WHAT TO PRODUCE ->
Each line of the listing that contains "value" should be found and copied.

THE DATA ->
|---|
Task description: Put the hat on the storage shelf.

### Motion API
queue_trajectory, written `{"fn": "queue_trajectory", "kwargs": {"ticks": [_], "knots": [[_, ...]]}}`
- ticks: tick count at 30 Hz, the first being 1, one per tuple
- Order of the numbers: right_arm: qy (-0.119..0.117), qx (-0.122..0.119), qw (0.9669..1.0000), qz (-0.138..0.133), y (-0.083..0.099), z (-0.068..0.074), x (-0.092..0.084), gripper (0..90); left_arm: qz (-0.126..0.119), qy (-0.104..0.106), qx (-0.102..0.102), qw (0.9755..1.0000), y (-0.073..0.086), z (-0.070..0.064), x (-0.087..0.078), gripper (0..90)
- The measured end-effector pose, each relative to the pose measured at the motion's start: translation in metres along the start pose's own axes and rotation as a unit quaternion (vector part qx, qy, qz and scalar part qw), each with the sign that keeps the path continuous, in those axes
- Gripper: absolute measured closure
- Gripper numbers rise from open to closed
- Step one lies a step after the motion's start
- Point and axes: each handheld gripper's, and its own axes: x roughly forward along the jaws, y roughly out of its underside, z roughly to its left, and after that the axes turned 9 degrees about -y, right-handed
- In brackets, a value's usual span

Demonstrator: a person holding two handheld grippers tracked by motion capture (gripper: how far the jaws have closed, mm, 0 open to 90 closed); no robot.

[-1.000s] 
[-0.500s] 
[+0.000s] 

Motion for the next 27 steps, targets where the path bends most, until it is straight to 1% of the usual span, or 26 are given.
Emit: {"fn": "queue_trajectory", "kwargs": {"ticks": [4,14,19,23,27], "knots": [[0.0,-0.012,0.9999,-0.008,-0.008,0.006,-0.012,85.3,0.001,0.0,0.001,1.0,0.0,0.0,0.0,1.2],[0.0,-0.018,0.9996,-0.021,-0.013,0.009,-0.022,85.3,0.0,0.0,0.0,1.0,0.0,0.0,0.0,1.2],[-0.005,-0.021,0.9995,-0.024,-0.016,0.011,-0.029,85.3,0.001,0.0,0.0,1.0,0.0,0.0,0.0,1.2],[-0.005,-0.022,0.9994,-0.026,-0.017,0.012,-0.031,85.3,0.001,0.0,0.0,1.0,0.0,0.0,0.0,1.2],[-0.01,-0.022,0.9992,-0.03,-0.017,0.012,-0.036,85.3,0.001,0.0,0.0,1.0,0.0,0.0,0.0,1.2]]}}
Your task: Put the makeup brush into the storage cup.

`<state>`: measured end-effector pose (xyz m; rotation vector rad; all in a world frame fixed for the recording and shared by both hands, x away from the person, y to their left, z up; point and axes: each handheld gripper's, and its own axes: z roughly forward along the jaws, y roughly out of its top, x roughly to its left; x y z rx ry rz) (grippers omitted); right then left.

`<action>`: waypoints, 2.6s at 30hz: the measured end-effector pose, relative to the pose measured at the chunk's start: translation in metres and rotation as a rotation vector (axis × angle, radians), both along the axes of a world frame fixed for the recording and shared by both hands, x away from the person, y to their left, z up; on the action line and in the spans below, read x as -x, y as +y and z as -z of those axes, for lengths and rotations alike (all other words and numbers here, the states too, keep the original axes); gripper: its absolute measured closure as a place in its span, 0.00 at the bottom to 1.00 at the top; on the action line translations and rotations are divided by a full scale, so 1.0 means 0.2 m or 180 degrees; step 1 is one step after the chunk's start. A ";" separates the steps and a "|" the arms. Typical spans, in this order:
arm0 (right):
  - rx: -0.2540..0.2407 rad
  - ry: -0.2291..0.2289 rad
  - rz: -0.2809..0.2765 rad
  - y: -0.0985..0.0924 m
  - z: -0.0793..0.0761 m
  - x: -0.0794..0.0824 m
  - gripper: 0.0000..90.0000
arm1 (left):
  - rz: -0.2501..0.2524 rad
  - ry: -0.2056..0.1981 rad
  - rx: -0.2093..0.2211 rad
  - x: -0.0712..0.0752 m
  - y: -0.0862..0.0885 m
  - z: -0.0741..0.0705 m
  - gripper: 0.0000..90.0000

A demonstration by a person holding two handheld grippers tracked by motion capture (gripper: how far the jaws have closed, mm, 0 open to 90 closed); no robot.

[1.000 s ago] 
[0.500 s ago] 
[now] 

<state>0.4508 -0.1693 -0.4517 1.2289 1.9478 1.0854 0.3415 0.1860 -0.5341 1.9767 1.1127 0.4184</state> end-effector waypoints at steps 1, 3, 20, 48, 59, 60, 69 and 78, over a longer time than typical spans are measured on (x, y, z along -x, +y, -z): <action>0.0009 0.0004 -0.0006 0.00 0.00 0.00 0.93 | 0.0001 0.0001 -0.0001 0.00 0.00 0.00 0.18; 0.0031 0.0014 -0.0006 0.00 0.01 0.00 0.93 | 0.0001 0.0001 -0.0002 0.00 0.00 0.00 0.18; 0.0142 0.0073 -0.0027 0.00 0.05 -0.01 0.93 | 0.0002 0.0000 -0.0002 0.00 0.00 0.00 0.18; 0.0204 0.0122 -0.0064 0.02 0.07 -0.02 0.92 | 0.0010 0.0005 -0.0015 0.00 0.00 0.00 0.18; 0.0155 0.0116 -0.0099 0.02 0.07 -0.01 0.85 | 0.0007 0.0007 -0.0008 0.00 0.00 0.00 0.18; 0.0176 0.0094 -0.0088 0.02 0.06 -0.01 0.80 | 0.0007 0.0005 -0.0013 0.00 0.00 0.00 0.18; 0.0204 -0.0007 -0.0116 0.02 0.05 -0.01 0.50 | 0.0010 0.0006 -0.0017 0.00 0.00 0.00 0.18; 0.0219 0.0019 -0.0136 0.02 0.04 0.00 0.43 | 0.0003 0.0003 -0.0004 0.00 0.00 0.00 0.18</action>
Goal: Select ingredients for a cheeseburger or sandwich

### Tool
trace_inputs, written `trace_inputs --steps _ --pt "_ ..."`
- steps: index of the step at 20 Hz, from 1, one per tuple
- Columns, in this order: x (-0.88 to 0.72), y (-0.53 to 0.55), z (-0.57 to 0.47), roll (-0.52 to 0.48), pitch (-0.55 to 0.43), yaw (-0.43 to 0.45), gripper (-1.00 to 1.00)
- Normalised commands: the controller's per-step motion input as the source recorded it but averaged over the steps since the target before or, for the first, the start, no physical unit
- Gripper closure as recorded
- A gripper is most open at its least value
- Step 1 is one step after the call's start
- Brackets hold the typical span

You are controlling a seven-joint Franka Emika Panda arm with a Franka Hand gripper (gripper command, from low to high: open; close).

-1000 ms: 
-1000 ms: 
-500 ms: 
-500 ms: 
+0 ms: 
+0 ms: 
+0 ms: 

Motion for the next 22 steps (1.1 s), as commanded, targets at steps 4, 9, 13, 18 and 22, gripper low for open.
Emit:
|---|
RESULT ->
- In brackets, a value's usual span
- A gripper is most open at its least value

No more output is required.